On Thursday, the Fed's Open Market Committee published the minutes of a meeting in early November.

Investors say a sustained market rally following the summit would hinge on there being substantive concessions from Trump, in particular whether Xi can persuade Trump to postpone a sharp tariff hike on Chinese goods due to take effect January 1.

"There is a great deal to like about this outlook", said Powell on Wednesday.

"Many baby boomers like me are, however, reaching an age where a good report is, 'Well, there are a number of things we should keep an eye on, but, all things considered, you are in good health, '" he said.

The Fed's current pattern of raising rates gradually - roughly once a quarter over the past two years - is an effort to balance two risks.

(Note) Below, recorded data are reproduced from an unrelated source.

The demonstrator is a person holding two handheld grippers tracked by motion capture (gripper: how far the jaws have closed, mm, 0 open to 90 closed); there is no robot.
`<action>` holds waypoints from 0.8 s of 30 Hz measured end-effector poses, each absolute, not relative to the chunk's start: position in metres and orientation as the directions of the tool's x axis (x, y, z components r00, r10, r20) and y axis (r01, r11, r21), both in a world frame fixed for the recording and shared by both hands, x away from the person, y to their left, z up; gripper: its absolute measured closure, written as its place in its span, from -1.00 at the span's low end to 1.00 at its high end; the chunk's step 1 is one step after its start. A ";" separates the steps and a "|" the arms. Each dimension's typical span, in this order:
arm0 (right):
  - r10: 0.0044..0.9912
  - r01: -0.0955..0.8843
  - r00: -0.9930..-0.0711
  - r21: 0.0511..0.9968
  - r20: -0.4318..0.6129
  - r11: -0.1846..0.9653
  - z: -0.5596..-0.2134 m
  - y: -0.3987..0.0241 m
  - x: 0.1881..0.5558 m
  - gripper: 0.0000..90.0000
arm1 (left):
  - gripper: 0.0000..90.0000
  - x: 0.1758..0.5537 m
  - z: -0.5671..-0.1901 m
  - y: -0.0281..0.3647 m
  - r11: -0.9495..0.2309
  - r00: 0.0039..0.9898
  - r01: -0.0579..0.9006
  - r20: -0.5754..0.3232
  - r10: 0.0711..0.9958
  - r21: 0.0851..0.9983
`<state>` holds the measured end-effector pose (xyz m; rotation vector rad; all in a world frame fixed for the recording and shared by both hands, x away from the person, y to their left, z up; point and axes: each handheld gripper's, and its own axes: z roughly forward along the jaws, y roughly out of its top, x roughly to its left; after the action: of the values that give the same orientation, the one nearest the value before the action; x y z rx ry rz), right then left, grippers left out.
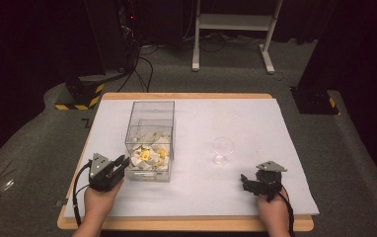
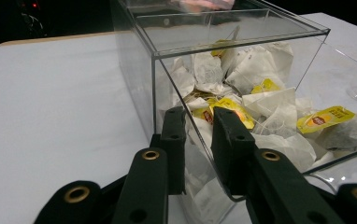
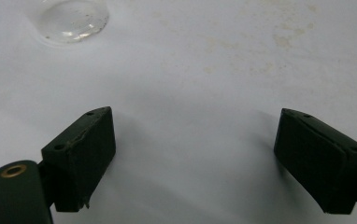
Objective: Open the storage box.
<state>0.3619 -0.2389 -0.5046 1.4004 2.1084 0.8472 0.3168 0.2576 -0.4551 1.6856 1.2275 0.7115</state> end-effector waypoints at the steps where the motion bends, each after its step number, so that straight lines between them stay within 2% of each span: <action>1: 0.928 0.639 -0.370 0.713 -0.045 0.289 -0.505 -0.239 0.362 -0.72 | 0.66 0.316 -0.455 0.257 -0.098 0.341 0.419 -0.056 0.939 0.903; 24: 0.928 0.639 -0.370 0.713 -0.045 0.290 -0.505 -0.239 0.362 -0.72 | 0.66 0.299 -0.456 0.255 -0.091 0.340 0.421 -0.063 0.938 0.903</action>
<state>0.3619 -0.2389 -0.5046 1.3999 2.1087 0.8470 0.2987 0.2548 -0.4563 1.6820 1.2307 0.7045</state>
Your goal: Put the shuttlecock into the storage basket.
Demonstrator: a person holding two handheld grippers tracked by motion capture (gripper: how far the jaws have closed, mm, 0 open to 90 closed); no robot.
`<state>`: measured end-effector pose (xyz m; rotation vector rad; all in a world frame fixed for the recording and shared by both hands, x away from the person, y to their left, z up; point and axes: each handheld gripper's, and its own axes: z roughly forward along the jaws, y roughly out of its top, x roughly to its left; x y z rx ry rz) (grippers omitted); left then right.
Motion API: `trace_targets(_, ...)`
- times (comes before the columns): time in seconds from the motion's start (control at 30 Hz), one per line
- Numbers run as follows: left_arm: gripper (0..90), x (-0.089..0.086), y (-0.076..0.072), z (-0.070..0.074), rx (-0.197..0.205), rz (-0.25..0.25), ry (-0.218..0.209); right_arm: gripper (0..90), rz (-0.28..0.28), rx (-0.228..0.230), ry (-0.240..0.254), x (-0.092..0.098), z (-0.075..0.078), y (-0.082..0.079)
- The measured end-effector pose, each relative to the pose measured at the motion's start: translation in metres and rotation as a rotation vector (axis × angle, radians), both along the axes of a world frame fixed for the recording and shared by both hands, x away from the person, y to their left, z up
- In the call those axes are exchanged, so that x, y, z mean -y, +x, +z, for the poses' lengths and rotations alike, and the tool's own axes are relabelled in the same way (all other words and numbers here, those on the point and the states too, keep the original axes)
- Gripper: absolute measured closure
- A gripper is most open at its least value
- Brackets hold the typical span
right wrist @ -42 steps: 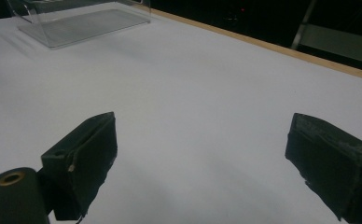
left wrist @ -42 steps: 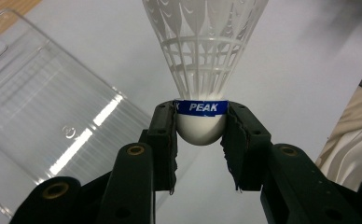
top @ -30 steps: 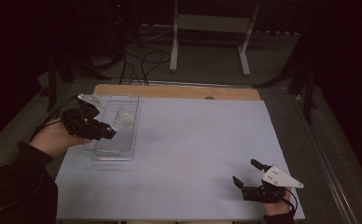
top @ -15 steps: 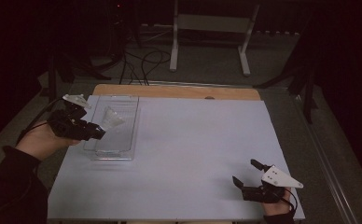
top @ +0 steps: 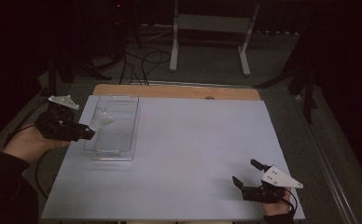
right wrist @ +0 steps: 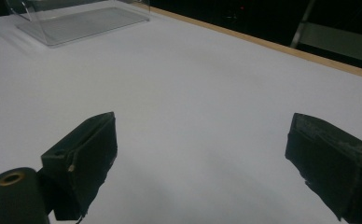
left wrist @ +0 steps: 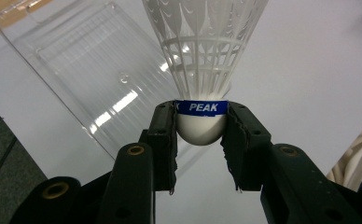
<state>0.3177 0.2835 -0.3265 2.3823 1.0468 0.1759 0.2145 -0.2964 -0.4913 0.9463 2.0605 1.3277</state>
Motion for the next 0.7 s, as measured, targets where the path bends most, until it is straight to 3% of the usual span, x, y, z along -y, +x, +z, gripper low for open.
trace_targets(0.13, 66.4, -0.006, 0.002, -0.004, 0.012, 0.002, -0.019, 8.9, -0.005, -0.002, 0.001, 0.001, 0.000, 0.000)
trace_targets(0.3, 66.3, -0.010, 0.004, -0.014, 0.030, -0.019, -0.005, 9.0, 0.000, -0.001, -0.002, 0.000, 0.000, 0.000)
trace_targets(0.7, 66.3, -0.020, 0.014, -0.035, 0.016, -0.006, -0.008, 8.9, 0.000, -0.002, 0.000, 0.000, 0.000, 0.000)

And Powell's own communications plans to end each meeting with a news conference starting next year mean he needs a clear message for each meeting, starting next month.

"We also know that moving too slowly - keeping interest rates too low for too long - could risk other distortions in the form of higher inflation or destabilizing financial imbalances".

Hiking too forcefully before necessary could risk causing a recession in the US economy, he warned.

"Over the past year, firms with high leverage and interest burdens have been increasing their debt loads the most", Mr. Powell said.

Compared with his recent predecessors, Mr. Powell, who became Fed chairman in February, has more regularly noted that the past few expansions ended with bursting financial bubbles rather than surging inflation.